Interactive authentication successfully completed.
Workspace name: lauri-ml
Azure region: westeurope
Subscription id: a89228ac-8bf4-4646-9d2c-442b1cb5d622
Resource group: lauri-ml


## Choose Compute Target

#### If the compute target has already been created, then you (and other users in your workspace) can directly run this cell.

In [12]:
compute_target = workspace.compute_targets[cluster_name]

#### You can also use a local compute target (not allowed for hyperdrive?):

In [14]:
# local_runcfg = RunConfiguration()
# local_runcfg.environment.python.user_managed_dependencies = True
# compute_target = local_runcfg.target

In [7]:
# datastore_name = 'tfworld'

#### If the datastore has already been registered, then you (and other users in your workspace) can directly run this cell.

In [8]:
# datastore = workspace.datastores[datastore_name]

#### If the dataset has already been registered, then you (and other users in your workspace) can directly run this cell.

In [16]:
# azure_dataset = workspace.datasets[azure_dataset_name]

## Perform Experiment

Now that we have our compute target, dataset, and training script working locally, it is time to scale up so that the script can run faster.
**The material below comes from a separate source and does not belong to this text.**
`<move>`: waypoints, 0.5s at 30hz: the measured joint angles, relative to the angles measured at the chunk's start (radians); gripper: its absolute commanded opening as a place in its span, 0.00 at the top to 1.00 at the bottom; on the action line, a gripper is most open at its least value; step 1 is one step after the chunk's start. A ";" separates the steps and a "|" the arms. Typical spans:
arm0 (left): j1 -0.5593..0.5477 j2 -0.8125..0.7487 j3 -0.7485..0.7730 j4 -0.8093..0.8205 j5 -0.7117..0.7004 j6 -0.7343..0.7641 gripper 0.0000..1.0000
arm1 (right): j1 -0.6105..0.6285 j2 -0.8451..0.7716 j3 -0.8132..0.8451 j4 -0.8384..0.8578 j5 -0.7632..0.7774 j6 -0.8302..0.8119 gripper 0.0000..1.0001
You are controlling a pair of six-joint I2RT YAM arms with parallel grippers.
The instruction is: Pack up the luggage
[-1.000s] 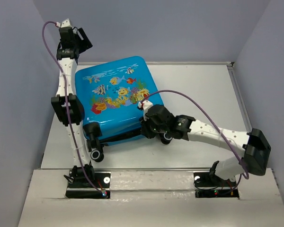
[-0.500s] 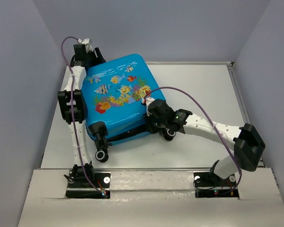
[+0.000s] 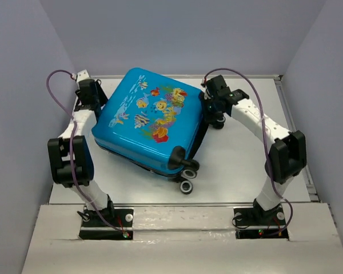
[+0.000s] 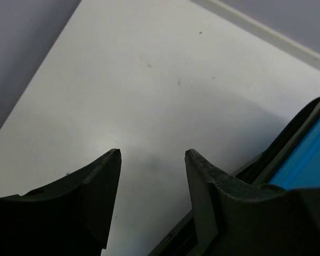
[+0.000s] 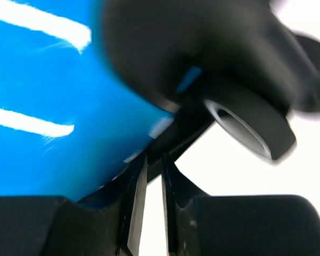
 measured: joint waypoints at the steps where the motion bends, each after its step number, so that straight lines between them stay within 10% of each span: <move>1: -0.005 -0.044 -0.045 -0.004 -0.032 0.000 0.38 | -0.030 0.040 0.048 -0.005 0.007 -0.002 0.72; 10: -0.273 -0.630 -0.481 -0.184 -0.209 -0.024 0.39 | -0.221 0.470 0.613 0.210 -0.034 -0.028 0.43; 15: -0.496 -0.863 -0.617 -0.317 -0.009 -0.149 0.39 | -0.167 0.506 0.731 0.337 -0.309 0.068 0.29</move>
We will start by creating an [experiment](https://docs.microsoft.com/en-us/python/api/azureml-core/azureml.core.experiment.experiment?view=azure-ml-py). An experiment is a grouping of many runs from a specified script. All runs in this tutorial will be performed under the same experiment. 

In [21]:
# experiment = Experiment(workspace, name=experiment_name)

In [27]:
# run.download_files(prefix='../outputs/model')

# If you haven't finished training the model then just download pre-made model from datastore
# datastore.download('./',prefix="azure-service-classifier/model")

## Tune Hyperparameters Using Hyperdrive

So far we have been putting in default hyperparameter values, but in practice we would need tune these values to optimize the performance. Azure Machine Learning service provides many methods for tuning hyperparameters using different strategies.

The first step is to choose the parameter space that we want to search. We have a few choices to make here :

- **Parameter Sampling Method**: This is how we select the combinations of parameters to sample. Azure Machine Learning service offers [RandomParameterSampling](https://docs.microsoft.com/en-us/python/api/azureml-train-core/azureml.train.hyperdrive.randomparametersampling?view=azure-ml-py), [GridParameterSampling](https://docs.microsoft.com/en-us/python/api/azureml-train-core/azureml.train.hyperdrive.gridparametersampling?view=azure-ml-py), and [BayesianParameterSampling](https://docs.microsoft.com/en-us/python/api/azureml-train-core/azureml.train.hyperdrive.bayesianparametersampling?view=azure-ml-py). We will use the `GridParameterSampling` method.
- **Parameters To Search**: We will be searching for optimal combinations of `learning_rate` and `num_epochs`.
- **Parameter Expressions**: This defines the [functions that can be used to describe a hyperparameter search space](https://docs.microsoft.com/en-us/python/api/azureml-train-core/azureml.train.hyperdrive.parameter_expressions?view=azure-ml-py), which can be discrete or continuous. We will be using a `discrete set of choices`.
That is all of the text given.